In un futuro vicinissimo Theodor, abbandonato dalla moglie per la sua incapacità di giocarsi nei rapporti reali, conduce un’esistenza solitaria. Attraverso le lettere che scrive su commissione vive e dà vita a emozioni non sue, finché la solitudine lo induce a comprare un OS, software provvisto di un’intelligenza artificiale incredibilmente prossima a quella umana. Il sistema operativo, di nome Samantha, rivela via via un’identità propria facendo innamorare Theodor e chiamandolo a giocarsi in un rapporto al di là dell’umano, con imprevedibili conseguenze.
In una società in cui il soft ha definitivamente trionfato sull’hard, tutto è tanto leggero e immateriale che quasi ci si può dimenticare di avere un corpo. Ma il dramma dell’uomo non risiede forse in questo invalicabile “quasi”? Il mondo di Lei, situato in un futuro che in fondo è il nostro presente, è in fuga da tutto ciò che è limite, dalle restrizioni di spazio, tempo e natura.
Ci si potrebbe accontentare di fruire il film di Spike Jonze come commedia romantica e già sarebbe un buon film. All’inizio può risultare difficile la sospensione dell’incredulità di fronte all’amore tra uomo e macchina, ma la sceneggiatura effettivamente da Oscar e l’interpretazione di Joaquin Phoenix conquistano l’empatia necessaria a ripercorre le tappe di una love story nella sua dimensione più pura: l’incontro/scontro con l’altro da sé. Anche se Samantha è stata programmata sul suo compratore ed è sempre a disposizione semplicemente indossando un auricolare, col tempo dimostra una sua ruvidità, una sua resistenza. Si rivela insomma un altro, con i suoi bisogni, rendendo possibile all’autoreferenziale Theodor uscire da sé.
Lei mostra come sia un’illusione tentare di superare con la tecnologia la fatica propria dei rapporti. La fatica di avere a che fare col diverso è l’essenza del rapporto: persino nelle chat erotiche delle sue notti solitarie Theodor si scontra con le assurde manie delle interlocutrici.
Ma Lei, come ci si aspetta dal visionario Spike Jonze di Essere John Malkovich e Nel paese delle creature selvagge, non è solo né soprattutto un film d’amore. La domanda di fondo di Samantha, “Cosa significa condividere la vita?”, tocca un nucleo più originario e radicale.

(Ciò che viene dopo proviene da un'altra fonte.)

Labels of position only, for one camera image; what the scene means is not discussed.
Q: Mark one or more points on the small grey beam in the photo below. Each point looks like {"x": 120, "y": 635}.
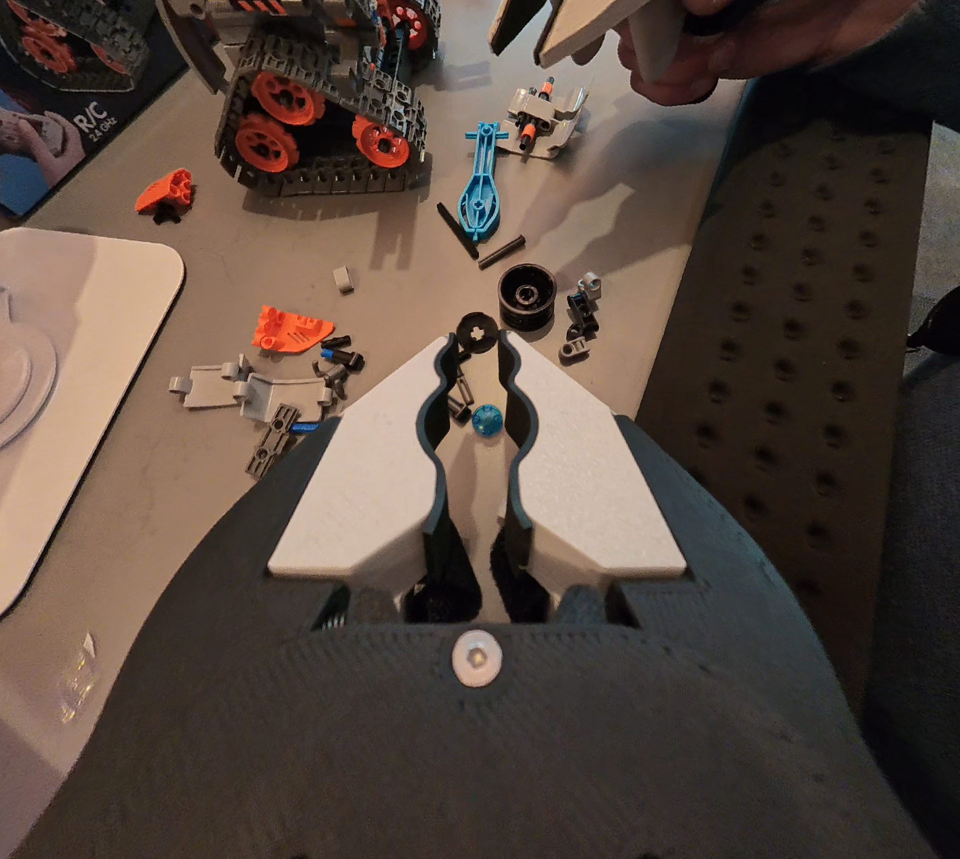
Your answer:
{"x": 344, "y": 280}

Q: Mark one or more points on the black axle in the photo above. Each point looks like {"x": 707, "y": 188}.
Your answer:
{"x": 536, "y": 116}

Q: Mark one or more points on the blue plastic separator tool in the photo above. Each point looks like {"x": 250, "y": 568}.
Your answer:
{"x": 480, "y": 191}

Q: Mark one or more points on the blue pin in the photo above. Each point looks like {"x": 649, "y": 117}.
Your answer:
{"x": 304, "y": 428}

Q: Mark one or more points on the person's right forearm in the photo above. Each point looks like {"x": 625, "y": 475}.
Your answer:
{"x": 900, "y": 71}

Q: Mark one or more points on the short dark grey axle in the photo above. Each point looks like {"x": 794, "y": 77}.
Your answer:
{"x": 501, "y": 251}

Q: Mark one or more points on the white book stand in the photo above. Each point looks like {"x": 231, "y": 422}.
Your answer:
{"x": 90, "y": 349}

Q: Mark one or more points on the clear plastic scrap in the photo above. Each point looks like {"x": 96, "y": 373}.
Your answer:
{"x": 79, "y": 679}

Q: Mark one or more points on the blue transparent dome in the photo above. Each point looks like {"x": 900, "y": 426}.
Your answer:
{"x": 487, "y": 419}

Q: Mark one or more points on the black round brick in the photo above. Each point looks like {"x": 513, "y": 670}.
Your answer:
{"x": 476, "y": 334}

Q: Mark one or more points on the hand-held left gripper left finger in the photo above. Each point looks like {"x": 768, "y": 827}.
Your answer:
{"x": 352, "y": 499}

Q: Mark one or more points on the orange sloped panel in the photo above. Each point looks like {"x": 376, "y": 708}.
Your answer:
{"x": 289, "y": 332}

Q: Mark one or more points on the grey panel hinge assembly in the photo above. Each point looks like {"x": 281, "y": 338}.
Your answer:
{"x": 559, "y": 120}

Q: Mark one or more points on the light grey cross connector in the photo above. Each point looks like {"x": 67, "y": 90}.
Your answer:
{"x": 593, "y": 284}

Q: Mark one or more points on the black spoked wheel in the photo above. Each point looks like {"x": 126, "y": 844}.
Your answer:
{"x": 527, "y": 296}

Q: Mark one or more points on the dark grey frame connector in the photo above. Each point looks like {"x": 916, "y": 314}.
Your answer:
{"x": 271, "y": 439}

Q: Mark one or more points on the black thin beam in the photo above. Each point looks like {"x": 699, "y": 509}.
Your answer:
{"x": 582, "y": 316}

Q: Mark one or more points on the light grey axle connector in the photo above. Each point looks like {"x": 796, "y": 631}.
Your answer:
{"x": 574, "y": 351}

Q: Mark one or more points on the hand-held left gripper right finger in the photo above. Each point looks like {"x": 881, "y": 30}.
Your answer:
{"x": 600, "y": 499}

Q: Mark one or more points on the orange curved piece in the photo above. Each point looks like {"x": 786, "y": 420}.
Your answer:
{"x": 161, "y": 191}

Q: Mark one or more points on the grey orange toy tracked robot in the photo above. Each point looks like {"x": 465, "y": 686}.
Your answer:
{"x": 300, "y": 49}

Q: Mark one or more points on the blue kit box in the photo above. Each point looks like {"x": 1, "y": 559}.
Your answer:
{"x": 67, "y": 49}

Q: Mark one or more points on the grey angled connector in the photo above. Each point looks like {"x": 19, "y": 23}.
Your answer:
{"x": 330, "y": 379}

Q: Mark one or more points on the black dimpled pad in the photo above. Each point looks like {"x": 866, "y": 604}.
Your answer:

L’autentica svolta si ha quando il software supera il desiderio di avere un corpo e proclama a Theodor e ai suoi amici la sua illimitatezza, la sua libertà dai limiti umani di spazio, tempo, morte. Ma condividere la vita non significa forse condividere la condizione umana, col dolore e la gioia di essere corpo mortale, limitato e imperfetto?
Theodor lo capisce progressivamente, forzato dalle scelte sempre più incomprensibili e oltre-umane di Samantha. L’amore tra i due richiama certe unioni mitologiche tra l’uomo e le divinità olimpiche, amori impossibili che condannavano l’uomo, avventuratosi oltre i suoi limiti, a una tragica fine.
In Lei invece l’oltre-umano aiuta Theodor ad avviarsi verso il suo imperfetto compimento e a riconquistare il rapporto coi suoi veri simili. Nella lettera conclusiva chiama la sua ex moglie “amica” ed è proprio dall’amica di sempre, Amy, a correre per ricominciare a vivere. E’ la condivisione propria dell’amicizia, prima ancora che dell’amore, che il film indica come speranza di imparare a vivere e amare il nostro limite.
Lei non è quindi solo una commedia romantica ma un intreccio di linguaggi dove la comicità intelligente si cela nella costruzione di un mondo sin nei dettagli, dall’esilarante videogioco della mamma perfetta ai desaturati costumi vintage.
Il DNA del film è squisitamente fantascientifico e segue la lezione di Asimov nell’illuminare l’essenza della condizione umana servendosi dell’assolutamente altro, la macchina o l’alieno. Theodor e Amy, che guardano l’immenso cielo su Los Angeles, sembrano così i sopravvissuti a un disastro apocalittico, ultimi custodi dell’irripetibile particolarità di essere uomini.